Before First Light – Lessons from a Father
- larrywpittman
- Jun 11
- 3 min read

I was six the first time my father handed me a .22 rifle.
It wasn’t some grand rite of passage. No ceremony. Just a foggy December morning, the two of us standing in the dark edge of the woods behind our house. He knelt beside me, cradled the rifle in his calloused hands, and said, “This isn’t a toy. If you’re gonna carry it, you’re gonna respect it.”
That was it. My training began not in words but in presence—in watching how he walked, how he listened, how he became part of the woods rather than a disturbance in it.
We hunted squirrels and rabbits mostly, creeping through palmetto thickets and under the dripping moss of live oaks, the ground still cold and damp from the night before. He never explained what to look for. He just expected me to observe. To learn. I didn’t realize it then, but he was teaching me far more than how to spot movement in the branches or aim down a barrel.
He was teaching me how to live.
Those early mornings started long before the sun even considered rising. I’d hear the footsteps outside my room, the back door open, and the scent of black coffee drift in like a wake-up call older than time. No alarm clocks. Just instinct and the rustle of wind through the woods. I’d slip on my jeans from the night before, still caked with dried mud, pull on my boots, and meet him out by the truck.

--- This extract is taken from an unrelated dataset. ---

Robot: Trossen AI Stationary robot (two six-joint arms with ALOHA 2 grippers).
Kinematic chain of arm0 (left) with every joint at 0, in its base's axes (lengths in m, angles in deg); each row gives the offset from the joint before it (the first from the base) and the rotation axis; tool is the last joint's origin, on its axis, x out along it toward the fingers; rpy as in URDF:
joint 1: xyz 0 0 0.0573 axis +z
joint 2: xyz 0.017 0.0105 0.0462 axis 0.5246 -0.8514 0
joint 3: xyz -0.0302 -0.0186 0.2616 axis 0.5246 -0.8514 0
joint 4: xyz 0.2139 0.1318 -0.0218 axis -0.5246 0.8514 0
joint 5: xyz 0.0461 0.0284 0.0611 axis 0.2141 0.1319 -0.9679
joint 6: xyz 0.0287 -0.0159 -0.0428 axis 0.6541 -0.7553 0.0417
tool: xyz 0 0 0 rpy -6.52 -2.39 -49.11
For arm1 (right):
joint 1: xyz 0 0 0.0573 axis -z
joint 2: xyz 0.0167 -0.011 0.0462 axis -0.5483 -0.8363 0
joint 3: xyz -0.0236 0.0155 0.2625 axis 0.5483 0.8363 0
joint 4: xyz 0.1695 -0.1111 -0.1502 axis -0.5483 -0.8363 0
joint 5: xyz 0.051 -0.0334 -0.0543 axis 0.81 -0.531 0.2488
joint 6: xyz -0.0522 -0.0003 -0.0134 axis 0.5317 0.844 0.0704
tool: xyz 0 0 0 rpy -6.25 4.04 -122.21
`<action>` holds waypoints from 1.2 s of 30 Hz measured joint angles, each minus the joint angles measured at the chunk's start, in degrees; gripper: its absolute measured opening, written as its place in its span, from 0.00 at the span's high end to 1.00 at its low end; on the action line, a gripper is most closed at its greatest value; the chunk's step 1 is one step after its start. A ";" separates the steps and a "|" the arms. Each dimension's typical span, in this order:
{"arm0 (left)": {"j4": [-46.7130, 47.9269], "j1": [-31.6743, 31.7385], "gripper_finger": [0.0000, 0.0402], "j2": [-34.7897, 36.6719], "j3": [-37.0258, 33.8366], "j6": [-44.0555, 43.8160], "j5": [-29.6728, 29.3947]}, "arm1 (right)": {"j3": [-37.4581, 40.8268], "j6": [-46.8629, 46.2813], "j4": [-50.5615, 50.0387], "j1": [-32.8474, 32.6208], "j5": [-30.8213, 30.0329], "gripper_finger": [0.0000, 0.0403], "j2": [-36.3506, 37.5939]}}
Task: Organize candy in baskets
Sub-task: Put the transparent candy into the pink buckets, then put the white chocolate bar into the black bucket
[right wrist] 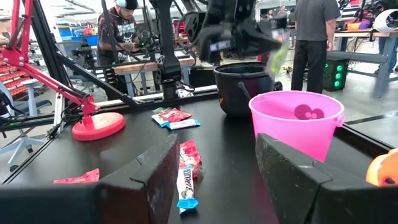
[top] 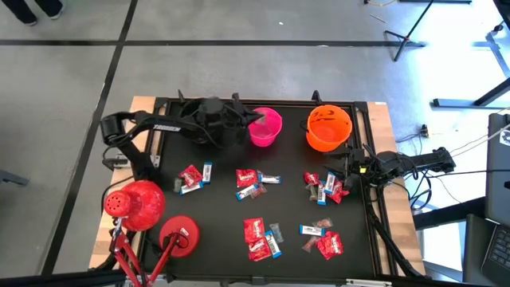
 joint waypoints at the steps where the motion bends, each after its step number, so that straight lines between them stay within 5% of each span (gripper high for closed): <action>1: -0.02 0.04 1.00 -0.77 0.29 0.02 -0.25 | 0.00 0.00 -0.02 -0.02 0.01 0.47 0.01; 7: 0.28 0.12 0.96 -2.64 0.84 -0.17 -3.53 | -0.02 0.00 0.00 -0.02 0.00 0.47 0.00; 20: 6.88 0.15 0.61 -0.82 0.87 -3.23 -5.36 | 0.00 0.00 0.00 -0.01 0.00 0.47 0.02; 31: 41.03 -6.14 0.60 19.22 0.91 7.71 -5.80 | 0.00 0.00 -0.01 -0.02 0.00 0.47 0.01; 36: 55.03 -11.32 0.61 26.24 0.91 7.32 -10.42 | 0.00 0.00 -0.02 -0.02 0.01 0.47 0.01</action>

He wouldn’t say much. Maybe a nod. Maybe nothing at all. But we didn’t need words. The quiet of the pre-dawn world said everything.
There’s something about moving through the woods before first light that makes you feel both small and connected. You hear everything—the crunch of your boot on brittle leaves, the low hoot of an owl, the whisper of breath on cold air. And you learn quickly that noise costs you. The louder you are, the fewer chances you get.

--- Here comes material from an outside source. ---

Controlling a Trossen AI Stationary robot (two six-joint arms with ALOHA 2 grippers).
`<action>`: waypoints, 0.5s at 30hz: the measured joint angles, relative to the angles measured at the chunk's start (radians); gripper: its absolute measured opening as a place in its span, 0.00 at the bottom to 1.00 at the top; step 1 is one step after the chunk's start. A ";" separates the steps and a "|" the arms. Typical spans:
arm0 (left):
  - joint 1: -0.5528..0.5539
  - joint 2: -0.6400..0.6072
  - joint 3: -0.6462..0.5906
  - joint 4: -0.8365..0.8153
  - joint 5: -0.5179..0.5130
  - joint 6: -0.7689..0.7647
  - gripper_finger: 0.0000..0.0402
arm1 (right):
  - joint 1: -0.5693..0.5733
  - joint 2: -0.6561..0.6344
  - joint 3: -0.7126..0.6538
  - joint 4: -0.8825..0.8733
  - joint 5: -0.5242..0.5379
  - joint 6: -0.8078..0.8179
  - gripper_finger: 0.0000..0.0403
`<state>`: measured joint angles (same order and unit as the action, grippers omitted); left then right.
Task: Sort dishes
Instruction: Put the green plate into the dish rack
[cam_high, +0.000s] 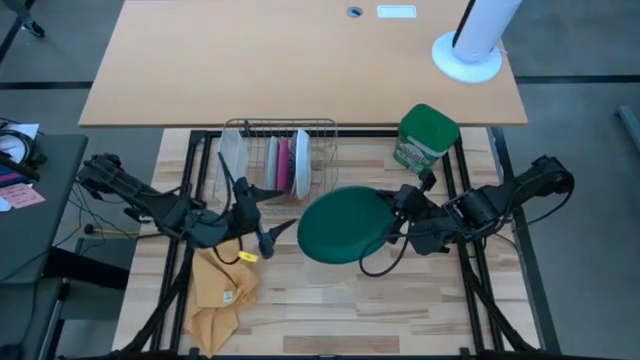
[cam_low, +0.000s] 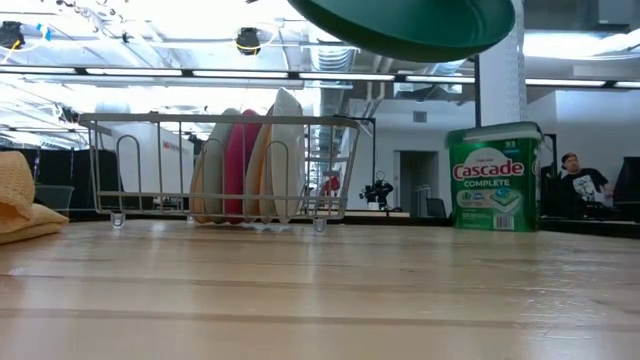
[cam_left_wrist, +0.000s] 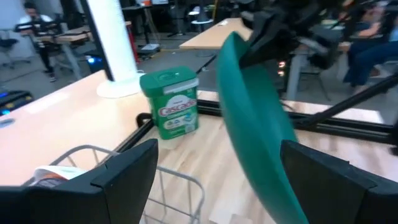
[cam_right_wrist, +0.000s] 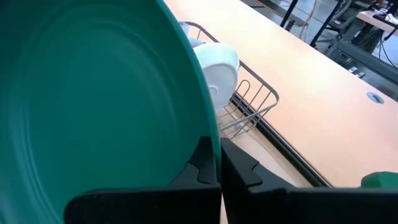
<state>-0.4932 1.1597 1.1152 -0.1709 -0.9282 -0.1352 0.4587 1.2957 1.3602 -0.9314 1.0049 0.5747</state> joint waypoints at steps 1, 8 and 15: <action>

Patience was our currency. And I had to earn it.
The first time I raised the rifle to shoot, I was too slow. The squirrel darted behind a limb and vanished. I sighed in frustration, but my father never scolded me. He simply crouched beside me and whispered, “Sometimes the shot you don’t take is the one that teaches you the most.”

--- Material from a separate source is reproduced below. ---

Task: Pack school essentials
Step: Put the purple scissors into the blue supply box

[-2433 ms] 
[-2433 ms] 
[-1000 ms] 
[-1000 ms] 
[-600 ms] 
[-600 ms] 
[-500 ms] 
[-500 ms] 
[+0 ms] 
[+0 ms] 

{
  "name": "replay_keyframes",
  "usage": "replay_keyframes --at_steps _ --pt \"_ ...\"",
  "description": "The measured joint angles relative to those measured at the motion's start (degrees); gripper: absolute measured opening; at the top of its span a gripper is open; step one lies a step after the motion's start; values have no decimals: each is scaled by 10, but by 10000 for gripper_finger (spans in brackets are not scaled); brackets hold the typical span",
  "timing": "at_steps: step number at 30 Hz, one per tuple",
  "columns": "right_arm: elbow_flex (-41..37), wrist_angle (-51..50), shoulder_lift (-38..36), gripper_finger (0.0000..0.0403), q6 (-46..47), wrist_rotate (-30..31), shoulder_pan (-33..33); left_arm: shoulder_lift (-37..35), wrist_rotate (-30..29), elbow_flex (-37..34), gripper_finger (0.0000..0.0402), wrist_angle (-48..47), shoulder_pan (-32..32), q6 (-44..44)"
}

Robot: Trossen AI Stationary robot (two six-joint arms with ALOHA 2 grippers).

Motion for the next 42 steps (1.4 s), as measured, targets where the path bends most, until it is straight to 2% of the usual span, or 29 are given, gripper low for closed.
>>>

That line stuck with me—through high school football, when I’d want to lash out after a cheap hit. Through Special Operations missions, when waiting five more seconds meant the difference between success and disaster. Through life, when saying nothing said everything.
Looking back now, I realize my father wasn’t just teaching me to hunt. He was shaping how I carried myself in the world. How to move deliberately. How to stay still in chaos. How to understand that the land didn’t owe me anything—I had to earn every rabbit, every fish, every moment.
He never preached about integrity or discipline. He just showed it—every single morning, in every quiet action. He worked hard during the week and then worked just as hard to carve out time for me and the family on the weekend. He didn’t just talk about responsibility. He lived it. And that’s how I learned it.
I still wake up before dawn, even now. Something in me still listens for that sound of the forest coming to life. And sometimes, when the morning is just right—cold, still, hushed—I’ll grab a cup of coffee and sit outside, remembering those walks with my father. The rifle from that first hunt is in my gun safe, worn smooth where my small hands once gripped it. It hasn’t fired a round in years. But it doesn’t have to. The lessons it taught me still echo every day.